Вирусы, трояны, фиг пойми, или опять защита бессильна....

[Richard Ferlow]

Ситуация - прихожу в фирму.
На компе аж разом два антивиря - нод32 и просто касперский 7мой.
Говорят, что траффик исходящий зашкаливает просто.

Сношу все это.
Ставлю КИС7....подключаюсь - траффик исходящий летит просто - метры за метрами. Смотрю в мониторинге сети - на три Ip адреса убегает какая-то инфа. Это все при том, что КИС молчит. В активных приложениях только он сам был. Короче из-за этого траффика даже базы обновить толком не мог.
Ладно - беру, записываю IP На которые отсылается, в файерволле запрещаю любую отправку TCP и UDP пакаетов туда - ноль реакции...
Ставлю галку - блокировать траффик - блокируется.

Вопрос, собственно - а чего делать то ?

[s1esar]

cmd netstat -a -b Может увидишь какая компонента на те адреса шлет.

[Richard Ferlow]

s1esar
Да, попробую.
Но меня реально крайне удивило, что его поставил, а траффик все равно шлется жОско, на что он даже и не чешется.

Хотя я так думаю возможен такой вариант - вирус в один из компонентов винды внедрился, а для этого компонента набор правил некий уже в КИСе есть - может через это уходит

[s1esar]

а как дела с шарами, может что открыто, хотя не видно может быть.

[-=GHOST=-]

ОТключи комп от сетки ставь по новой KIS там или просто KAV со второго компа скачай обновления, этот пока в сетку не втыкай... обновляй базы и скань систему!
Вообще вполне возможно что заражен какой либо системный файл... ну а то что NOD и KAV стояли оба это не делает ума пользователям... вполне возможно что они друг друга просто блокировали а вот за вирусами уже не следили...

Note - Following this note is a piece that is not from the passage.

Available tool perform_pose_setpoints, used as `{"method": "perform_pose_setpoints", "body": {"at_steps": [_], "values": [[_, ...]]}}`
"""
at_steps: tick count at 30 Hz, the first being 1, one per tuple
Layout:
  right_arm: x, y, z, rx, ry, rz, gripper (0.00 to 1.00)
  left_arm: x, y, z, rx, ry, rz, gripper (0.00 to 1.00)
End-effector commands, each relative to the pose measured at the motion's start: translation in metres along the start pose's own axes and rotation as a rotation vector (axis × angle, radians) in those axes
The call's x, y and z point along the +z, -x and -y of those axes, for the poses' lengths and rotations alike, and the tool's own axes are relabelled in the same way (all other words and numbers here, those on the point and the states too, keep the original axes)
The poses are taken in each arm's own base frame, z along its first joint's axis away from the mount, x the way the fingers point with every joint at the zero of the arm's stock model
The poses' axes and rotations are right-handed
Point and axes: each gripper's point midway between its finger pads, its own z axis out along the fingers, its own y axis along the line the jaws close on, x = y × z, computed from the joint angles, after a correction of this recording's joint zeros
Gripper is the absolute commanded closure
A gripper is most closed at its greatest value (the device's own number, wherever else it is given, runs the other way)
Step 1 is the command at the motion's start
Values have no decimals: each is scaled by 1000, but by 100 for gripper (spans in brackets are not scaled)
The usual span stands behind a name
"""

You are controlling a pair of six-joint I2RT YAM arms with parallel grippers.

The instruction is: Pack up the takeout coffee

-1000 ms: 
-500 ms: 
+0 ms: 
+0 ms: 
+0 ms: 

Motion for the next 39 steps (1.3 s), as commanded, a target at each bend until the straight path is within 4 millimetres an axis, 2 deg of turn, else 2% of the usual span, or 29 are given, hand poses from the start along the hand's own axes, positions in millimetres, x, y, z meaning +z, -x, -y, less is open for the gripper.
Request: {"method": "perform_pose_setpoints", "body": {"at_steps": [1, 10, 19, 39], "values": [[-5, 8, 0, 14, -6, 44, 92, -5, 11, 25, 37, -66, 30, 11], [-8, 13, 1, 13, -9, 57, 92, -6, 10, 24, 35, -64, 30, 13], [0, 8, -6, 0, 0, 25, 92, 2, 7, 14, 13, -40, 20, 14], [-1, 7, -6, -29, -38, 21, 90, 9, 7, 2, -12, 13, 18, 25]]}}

Вообще сам в таких случаях сношу все нафиг и ставлю по новой... на чистый винт!

[Richard Ferlow]

s1esar
Не знаю, но в теории я в КИС выставил настройки, чтобы он в режиме невидимости вообще был.
Более того - входящего траффика на этот исходящий нет вообще, значит зараза где-то на компе.

[Richard Ferlow]

-=GHOST=-
Как мне на КИС7 удаленно обновления скачать ?

Надо обновить кис именно на зараженном.

[Richard Ferlow]

Обновления нашел.

[Nick123]

У меня на рабочем компе было что-то похожее, Сибсети даже пожаловались на ICMP-флуд (если я правильно запомнил) на какой-то московский сервер.
Не знаю, удастся ли тебе решить эту проблему с помощью антивирусов (кстати, мне не удалось -- Симантек не нашел этот вирус), но мне помогла переустановка системы.

[Richard Ferlow]

Nick123
Переустановка то наверняка поможет....
Правда этого делать ну никак не хочется - там компьютер бухгалтера и дофига всяких прог....

[Richard Ferlow]

Nick123
Сумантек вообще попа - он вирусы если вдруг и находит, так только если сканирование запускаешь принудительное. Нафиг он в трее висит и память жрет тогда - не ясно.

[bolnica]

может винт на др. компе, где обновленный интивир проверить стоит. Если переустанавливать не хочется

[Richard Ferlow]

bolnica
Не уверен, что получится - посмотрим.
Завиист от того, привязан ли там кабель интернетовский к маку сетевой

[bolnica]

[Richard Ferlow]

bolnica
Да это то можно.
Но проще уж переставить, чем тащить его куда-то.
Тем более так не выйдет - на компе работают.

Эх, вот и каспер не такой волшебный =)

[Furios]

Вирь какой-то хитрый сейчас есть: уничтожает базы каспера.
Значит,каким-то образом прорывается на комп.

[bolnica]

значить переустанавливай быстрее будет

[alexcom]

Richard Ferlow
грузись в защищённом режыме, и проверяй этим http://www.drweb.ru/download/1028/

[DrozD]

Richard Ferlow

скачай AVZ

http://z-oleg.com/secur/avz/download.php

http://z-oleg.com/avz4.zip

и базы http://z-oleg.com/secur/avz_up/avzbase.zip

проверь, просканируй

потом зайди в меню Сервис и проверь какие сервисы, что в стартапе, какие порты открытые

[ProFfeSsoRr]

Загрузись с диска какого-нить PE'шного, и можешь через Portable Dr.Web просканить все.